= ActiveX Data Objects =

Component Object Model APIs for accessing data sources

In computing, Microsoft's ActiveX Data Objects (ADO) comprises a set of Component Object Model (COM) objects for accessing data sources. A part of MDAC (Microsoft Data Access Components), it provides a middleware layer between programming languages and OLE DB (a means of accessing data stores, whether databases or not, in a uniform manner). ADO allows a developer to write programs that access data without knowing how the database is implemented; developers must be aware of the database for connection only.

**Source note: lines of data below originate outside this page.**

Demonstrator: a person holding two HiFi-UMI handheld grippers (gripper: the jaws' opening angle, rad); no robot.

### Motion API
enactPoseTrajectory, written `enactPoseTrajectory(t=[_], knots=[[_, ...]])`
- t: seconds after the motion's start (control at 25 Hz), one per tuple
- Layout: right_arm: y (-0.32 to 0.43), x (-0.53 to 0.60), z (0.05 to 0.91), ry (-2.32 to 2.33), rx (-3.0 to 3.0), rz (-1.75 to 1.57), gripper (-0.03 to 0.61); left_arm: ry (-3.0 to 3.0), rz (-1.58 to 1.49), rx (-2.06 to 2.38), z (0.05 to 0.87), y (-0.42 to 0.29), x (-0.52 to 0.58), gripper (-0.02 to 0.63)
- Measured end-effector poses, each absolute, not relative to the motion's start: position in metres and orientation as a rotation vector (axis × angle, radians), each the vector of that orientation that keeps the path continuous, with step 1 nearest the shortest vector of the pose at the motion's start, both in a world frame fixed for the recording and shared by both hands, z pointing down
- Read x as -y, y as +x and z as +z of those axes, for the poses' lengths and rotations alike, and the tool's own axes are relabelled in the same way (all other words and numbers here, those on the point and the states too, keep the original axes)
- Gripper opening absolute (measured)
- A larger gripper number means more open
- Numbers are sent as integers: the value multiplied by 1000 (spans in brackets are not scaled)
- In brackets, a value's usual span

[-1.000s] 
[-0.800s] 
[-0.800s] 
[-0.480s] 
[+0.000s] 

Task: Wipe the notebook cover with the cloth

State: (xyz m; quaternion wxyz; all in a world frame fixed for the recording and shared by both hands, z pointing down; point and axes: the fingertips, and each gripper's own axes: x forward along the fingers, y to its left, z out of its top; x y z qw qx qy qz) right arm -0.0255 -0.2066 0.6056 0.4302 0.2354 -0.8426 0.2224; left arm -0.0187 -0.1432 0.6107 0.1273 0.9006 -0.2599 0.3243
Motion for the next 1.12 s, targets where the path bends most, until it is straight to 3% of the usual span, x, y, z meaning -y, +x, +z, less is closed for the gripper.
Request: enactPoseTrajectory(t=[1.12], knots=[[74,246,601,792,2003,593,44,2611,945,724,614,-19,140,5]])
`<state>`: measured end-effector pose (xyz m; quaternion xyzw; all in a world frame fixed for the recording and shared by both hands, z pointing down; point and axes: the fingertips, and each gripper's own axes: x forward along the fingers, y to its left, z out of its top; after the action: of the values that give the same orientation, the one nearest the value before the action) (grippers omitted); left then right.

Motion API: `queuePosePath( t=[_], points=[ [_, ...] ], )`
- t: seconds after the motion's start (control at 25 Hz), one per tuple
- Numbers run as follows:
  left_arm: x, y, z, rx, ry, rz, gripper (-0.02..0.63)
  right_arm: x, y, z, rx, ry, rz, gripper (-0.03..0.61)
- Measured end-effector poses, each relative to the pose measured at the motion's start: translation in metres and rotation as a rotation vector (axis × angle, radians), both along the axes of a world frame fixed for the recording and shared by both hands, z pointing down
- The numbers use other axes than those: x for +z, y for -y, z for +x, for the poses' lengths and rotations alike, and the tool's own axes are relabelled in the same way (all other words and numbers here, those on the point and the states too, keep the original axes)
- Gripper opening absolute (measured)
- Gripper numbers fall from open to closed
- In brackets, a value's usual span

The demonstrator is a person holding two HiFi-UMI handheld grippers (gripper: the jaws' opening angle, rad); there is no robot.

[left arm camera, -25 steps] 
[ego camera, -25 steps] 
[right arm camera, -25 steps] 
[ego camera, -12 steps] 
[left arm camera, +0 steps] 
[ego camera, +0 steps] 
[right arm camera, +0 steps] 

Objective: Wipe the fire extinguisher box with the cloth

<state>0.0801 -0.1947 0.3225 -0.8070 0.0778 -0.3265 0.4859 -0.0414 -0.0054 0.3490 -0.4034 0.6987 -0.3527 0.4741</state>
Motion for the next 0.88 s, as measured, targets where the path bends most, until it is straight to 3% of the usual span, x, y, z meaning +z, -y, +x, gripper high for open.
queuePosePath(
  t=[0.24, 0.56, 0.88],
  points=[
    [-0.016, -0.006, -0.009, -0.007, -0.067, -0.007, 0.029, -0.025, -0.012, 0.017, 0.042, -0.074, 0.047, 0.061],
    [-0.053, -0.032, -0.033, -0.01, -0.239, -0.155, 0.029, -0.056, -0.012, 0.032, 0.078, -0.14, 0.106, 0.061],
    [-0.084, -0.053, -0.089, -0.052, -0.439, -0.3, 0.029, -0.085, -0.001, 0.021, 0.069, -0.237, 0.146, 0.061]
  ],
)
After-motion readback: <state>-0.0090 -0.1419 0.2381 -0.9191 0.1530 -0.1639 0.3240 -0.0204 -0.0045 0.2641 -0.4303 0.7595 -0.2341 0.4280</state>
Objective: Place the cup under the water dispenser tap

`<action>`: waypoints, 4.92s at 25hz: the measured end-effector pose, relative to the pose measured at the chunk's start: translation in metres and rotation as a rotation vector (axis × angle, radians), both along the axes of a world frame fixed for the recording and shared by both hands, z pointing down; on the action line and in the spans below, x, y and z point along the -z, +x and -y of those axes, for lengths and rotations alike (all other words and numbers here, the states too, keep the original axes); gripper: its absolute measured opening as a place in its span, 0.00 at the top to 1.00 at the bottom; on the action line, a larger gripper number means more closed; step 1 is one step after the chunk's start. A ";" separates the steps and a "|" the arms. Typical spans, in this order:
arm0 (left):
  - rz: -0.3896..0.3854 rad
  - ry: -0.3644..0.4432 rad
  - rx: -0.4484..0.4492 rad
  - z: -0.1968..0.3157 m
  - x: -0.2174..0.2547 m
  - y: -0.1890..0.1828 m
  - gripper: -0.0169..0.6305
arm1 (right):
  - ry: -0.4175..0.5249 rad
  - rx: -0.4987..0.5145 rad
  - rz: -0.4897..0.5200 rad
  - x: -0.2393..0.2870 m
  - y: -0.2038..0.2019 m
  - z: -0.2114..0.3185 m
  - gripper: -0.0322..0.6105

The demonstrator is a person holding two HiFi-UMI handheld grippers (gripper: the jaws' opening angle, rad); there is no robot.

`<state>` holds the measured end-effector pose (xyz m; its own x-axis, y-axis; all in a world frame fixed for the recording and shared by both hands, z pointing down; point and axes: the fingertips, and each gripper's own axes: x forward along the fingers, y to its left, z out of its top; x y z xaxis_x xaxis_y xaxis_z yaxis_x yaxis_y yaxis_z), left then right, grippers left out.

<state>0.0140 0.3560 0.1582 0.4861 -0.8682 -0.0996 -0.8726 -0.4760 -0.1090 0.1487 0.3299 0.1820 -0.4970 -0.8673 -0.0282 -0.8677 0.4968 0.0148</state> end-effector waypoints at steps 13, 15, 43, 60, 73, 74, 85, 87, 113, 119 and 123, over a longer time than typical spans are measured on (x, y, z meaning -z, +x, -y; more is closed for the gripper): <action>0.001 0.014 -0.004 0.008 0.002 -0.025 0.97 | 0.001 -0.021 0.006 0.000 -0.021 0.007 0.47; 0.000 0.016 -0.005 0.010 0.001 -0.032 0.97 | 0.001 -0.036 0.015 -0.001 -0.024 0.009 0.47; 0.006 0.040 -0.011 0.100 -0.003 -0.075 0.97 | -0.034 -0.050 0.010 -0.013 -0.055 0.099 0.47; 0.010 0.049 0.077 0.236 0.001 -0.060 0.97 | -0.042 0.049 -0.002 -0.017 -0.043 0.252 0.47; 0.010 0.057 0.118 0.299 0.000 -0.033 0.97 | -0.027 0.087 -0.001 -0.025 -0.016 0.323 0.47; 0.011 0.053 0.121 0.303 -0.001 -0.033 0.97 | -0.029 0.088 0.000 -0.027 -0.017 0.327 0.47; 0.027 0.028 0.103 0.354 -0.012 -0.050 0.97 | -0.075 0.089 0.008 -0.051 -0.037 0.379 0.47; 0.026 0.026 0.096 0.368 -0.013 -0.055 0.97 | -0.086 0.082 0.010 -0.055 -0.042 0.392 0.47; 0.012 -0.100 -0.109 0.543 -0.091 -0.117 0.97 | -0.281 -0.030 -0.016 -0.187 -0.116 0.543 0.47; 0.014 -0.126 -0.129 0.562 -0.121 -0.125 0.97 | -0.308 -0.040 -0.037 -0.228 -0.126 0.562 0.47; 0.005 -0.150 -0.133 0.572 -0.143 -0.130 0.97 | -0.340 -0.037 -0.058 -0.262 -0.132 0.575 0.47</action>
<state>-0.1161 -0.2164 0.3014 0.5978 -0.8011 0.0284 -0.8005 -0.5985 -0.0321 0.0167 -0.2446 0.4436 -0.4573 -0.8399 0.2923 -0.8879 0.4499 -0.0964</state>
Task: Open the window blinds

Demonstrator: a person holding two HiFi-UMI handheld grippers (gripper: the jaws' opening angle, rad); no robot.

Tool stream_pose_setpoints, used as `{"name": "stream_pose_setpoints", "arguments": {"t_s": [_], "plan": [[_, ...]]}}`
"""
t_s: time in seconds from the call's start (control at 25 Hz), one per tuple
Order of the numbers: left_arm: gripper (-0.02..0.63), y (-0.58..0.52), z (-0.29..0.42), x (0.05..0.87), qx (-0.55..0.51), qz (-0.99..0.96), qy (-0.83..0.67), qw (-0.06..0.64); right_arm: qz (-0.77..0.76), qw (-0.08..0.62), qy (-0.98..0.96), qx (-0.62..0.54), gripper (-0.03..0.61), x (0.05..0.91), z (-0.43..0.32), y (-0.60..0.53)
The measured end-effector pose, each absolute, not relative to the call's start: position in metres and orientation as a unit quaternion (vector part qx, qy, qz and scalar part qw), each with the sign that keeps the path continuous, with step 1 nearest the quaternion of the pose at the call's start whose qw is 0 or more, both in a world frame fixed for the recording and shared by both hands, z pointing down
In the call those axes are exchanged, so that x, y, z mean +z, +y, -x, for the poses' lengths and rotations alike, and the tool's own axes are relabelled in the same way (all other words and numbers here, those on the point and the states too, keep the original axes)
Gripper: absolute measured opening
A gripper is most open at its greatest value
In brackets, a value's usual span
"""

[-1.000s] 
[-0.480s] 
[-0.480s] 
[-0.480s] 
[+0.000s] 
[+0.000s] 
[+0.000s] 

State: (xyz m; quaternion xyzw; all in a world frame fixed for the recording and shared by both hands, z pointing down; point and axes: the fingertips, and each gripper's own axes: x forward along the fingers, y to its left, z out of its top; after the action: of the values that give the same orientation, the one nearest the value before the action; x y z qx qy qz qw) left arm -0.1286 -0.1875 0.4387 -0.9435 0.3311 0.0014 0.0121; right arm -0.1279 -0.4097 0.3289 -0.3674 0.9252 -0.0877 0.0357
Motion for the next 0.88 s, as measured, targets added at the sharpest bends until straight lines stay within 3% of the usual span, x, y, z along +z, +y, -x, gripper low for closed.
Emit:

No knowledge of SQL is required to access a database when using ADO, although one can use ADO to execute SQL commands directly (with the disadvantage of introducing a dependency upon the type of database used).

Microsoft introduced ADO in October 1996, positioning the software as a successor to Microsoft's earlier object layers for accessing data sources, including RDO (Remote Data Objects) and DAO (Data Access Objects).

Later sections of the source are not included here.